I didn't move to Hollywood with my first serious girlfriend, but escaped to New York City. There were a few people and situations that lead to my decision to move to the East Coast. It's all water under the bridge, and washed out to sea by now.
I miss performing on stage, film, and performing or reading scriptures at my Methodist church down south. Life was different back then. I didn't have to deal with an octopus of a director until college, even though I'd been warned long before of people in the business who only wanted to take advantage of unsuspecting younger actors. I think of the monologue from the play Small Craft Warnings by Tennessee Williams, when the character has tried to fool an older man into believing he's one thing, when he's clearly the other. In my recasting, my former drama professor from college is the fraud.

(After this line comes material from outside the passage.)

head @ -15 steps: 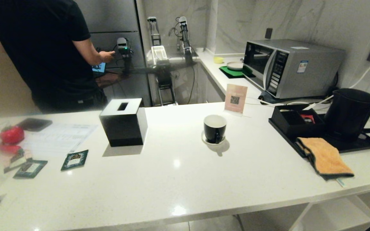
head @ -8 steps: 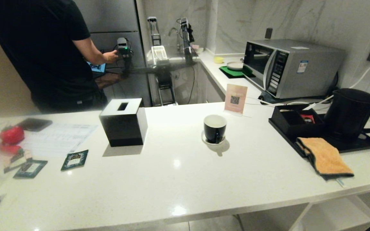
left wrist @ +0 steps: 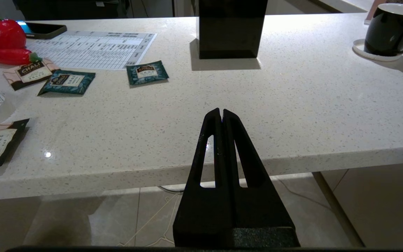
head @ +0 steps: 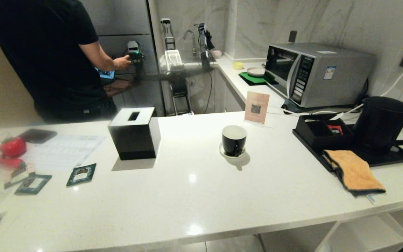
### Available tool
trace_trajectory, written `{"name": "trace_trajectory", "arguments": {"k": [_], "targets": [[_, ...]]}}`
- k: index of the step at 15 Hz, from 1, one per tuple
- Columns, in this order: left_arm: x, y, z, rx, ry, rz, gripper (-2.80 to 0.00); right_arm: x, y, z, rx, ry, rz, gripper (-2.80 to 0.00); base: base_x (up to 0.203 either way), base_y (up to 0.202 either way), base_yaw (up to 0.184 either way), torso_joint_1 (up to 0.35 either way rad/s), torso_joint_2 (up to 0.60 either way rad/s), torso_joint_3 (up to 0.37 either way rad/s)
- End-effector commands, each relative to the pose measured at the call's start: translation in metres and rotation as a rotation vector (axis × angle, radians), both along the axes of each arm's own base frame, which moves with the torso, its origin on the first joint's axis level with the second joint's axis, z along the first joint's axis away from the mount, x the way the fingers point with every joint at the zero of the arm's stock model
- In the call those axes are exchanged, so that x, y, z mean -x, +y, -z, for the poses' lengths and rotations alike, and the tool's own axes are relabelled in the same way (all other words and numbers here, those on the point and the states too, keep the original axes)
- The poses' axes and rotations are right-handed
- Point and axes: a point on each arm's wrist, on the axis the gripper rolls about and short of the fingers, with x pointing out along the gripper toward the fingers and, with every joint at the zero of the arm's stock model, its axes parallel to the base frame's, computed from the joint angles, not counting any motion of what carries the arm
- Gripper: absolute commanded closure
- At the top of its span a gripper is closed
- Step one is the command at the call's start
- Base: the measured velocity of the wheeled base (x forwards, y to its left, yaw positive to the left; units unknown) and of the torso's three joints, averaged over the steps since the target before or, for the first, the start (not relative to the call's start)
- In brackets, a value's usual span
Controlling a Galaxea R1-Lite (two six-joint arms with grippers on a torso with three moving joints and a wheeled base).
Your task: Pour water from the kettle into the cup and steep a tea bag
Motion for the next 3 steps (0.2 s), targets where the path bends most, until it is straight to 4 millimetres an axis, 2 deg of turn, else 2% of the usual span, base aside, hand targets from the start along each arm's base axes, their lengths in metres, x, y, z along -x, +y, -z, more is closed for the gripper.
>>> {"name": "trace_trajectory", "arguments": {"k": [1,3], "targets": [[-0.0001,0.0000,-0.0001,0.001,0.001,-0.001,0.00,-0.0001,0.0000,0.0000,0.001,0.001,0.000,0.00,0.000,0.000,0.000,0.000,0.00,0.000],[-0.0001,0.0000,-0.0001,0.002,0.001,-0.001,0.00,-0.0001,0.0000,0.0000,0.001,0.001,0.000,0.00,0.000,0.000,0.000,0.000,0.00,0.000]]}}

I don't know what happened that I stopped auditioning, training, and pursuing the craft of acting. I can't wholly blame dirty old predatory women and men in the industry as to why I have abandoned the profession after so many years of joy experienced in front of a live audience.
The number of bad Hollywood movies and TV shows is reason enough to dust off the headshots and résumés and start auditioning again. I know I still have it. I've had to rely on my acting, directing, and persuasive talents in uncreative corporate jobs and in social settings. Why not get paid for it expressly as an actor? I've nothing to lose.
I'm in the early stages of forming a production company, and joining forces with two friends as they create their own production companies. Together, we'll work on short films, documentaries, and eventually feature film projects as actors, writers, and directors.
I've named my future company Keneritz Media. My grandmother's nickname for me is Keneritz. Folks ask, "Why Keneritz?" The story is that my younger brothers and I have similar sounding names as do three of my cousins. One day Granny was calling out to me and was temporarily stumped as to which "Ken" I was. She said, "Hey, you, Keneris!" The assembled family in her living room looked around, and after laughing, realized she was pointing at me. I phoneticized the mistake to Ken E. Ritz, and began using it as a poetry pen name. It sounded very Hollywood razzle dazzle, but didn't capture the warmth and closeness of what Granny represents. Away with the spaces and punctuation, and Keneritz was born.
My ideal world is where I'd write short stories, novels, and screenplays. I'd adapt the short stories and novels for the screen, and either sell, direct, produce, or act in the screenplays. At the end of the week, I'd drive away to a country home with room for a pony and dogs.
1 comment:
lovely illustration of how--with time and due to circumstance--we end up re-imagining and re-conceptualizing our original dreams.